Latch Manager

The Latch Manager’s job is to serialize/isolate access to keys. This is necessary for the concurrency manager to provide isolation to requests to safely read/write from the MVCC layer. Without isolation, concurrent reads/writes to the MVCC may result in race conditions.

Latch Manager API

Latch Manager’s API is composed of two methods: Acquire and Release

Acquire: (keys) → LatchGuard

Acquire takes a set of keys and returns a latch guard. Once the latch guard is obtained, any other calls to Acquire will have to wait until the latch guard is released. In other words, a thread has isolation for the keys after calling Acquire.

Release: (LatchGuard) → ()

Release releases the latch guard, allowing other requests to acquire the latches.

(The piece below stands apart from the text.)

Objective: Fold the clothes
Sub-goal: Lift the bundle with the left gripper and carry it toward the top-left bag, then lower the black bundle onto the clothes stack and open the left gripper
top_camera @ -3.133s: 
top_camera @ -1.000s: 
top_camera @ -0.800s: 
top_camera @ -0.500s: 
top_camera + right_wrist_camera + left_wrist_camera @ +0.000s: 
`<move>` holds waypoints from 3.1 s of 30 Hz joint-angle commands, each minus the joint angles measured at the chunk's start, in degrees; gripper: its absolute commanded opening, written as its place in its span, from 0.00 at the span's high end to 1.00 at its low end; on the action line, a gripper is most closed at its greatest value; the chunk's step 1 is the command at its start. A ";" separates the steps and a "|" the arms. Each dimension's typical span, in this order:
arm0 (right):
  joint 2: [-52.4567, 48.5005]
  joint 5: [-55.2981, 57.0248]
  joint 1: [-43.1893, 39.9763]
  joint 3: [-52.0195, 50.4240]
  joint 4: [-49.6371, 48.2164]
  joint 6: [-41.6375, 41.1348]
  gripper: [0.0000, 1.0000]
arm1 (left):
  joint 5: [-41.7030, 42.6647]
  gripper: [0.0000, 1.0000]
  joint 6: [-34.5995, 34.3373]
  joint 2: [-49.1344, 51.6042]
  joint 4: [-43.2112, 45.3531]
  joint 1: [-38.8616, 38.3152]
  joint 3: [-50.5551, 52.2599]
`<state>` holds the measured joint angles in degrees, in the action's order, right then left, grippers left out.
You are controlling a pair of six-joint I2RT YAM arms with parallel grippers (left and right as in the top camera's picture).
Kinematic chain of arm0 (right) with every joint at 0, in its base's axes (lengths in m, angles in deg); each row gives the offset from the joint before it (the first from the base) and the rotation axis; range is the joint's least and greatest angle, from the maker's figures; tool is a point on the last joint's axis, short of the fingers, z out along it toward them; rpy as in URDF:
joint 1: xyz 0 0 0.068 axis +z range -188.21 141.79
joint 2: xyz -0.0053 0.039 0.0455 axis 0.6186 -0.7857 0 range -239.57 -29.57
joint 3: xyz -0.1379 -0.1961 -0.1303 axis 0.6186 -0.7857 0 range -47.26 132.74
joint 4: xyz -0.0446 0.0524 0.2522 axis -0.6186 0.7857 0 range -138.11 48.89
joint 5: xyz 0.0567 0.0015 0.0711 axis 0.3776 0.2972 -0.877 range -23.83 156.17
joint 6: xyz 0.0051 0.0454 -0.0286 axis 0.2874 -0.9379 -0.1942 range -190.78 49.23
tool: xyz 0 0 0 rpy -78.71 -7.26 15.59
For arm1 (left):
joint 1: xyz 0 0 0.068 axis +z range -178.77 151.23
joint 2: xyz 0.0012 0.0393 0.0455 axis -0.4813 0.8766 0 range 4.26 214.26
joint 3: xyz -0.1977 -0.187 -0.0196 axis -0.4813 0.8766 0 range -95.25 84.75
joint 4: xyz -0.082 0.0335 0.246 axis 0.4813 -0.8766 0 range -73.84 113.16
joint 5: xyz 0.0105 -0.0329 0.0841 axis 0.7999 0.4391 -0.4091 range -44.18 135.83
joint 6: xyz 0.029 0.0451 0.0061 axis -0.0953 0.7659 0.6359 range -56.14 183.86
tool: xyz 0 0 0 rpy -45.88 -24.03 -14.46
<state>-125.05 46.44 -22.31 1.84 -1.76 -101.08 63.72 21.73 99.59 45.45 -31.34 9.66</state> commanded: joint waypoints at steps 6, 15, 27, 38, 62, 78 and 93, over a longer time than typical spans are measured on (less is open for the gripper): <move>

Building a Thread-safe B+ Tree

The Latch Manager is implemented with a thread-safe B+ Tree. Before talking about how the Latch Manager is implemented with a B+ tree, let’s first talk about how the concurrent tree is implemented.

If you’re not interested in learning how the concurrent B+ tree is implemented, scroll down to the section Using the Thread-Safe B+ Tree to implement Latch Manager.

There are plenty of online materials about what B+ trees are so I won’t go into too much detail. In summary, the B+ tree is a self-balancing m-ary tree. A B+ tree is made up of root, internal nodes, and leaf nodes.

B+ tree has a few invariants. For example, every internal node has at least floor(m/2) children, all leaves are at the same distance from the root, etc. To maintain these invariants, nodes may split into multiple nodes, steal from siblings nodes, or merge with sibling/parent nodes during insertion and deletion.

When implementing the B+ tree, I relied heavily on this B+ visualization tool. The visualization tool provides step-by-step visualizations for B+ tree algorithms. For example, here are the steps for a Delete operation.

Latch Crabbing/Coupling

What makes a thread-safe B+ tree different from normal B+ is that a thread-safe B+ tree can be accessed by multiple threads concurrently. If not designed correctly, threads can crash or yield incorrect results if they try to modify the same set of nodes concurrently.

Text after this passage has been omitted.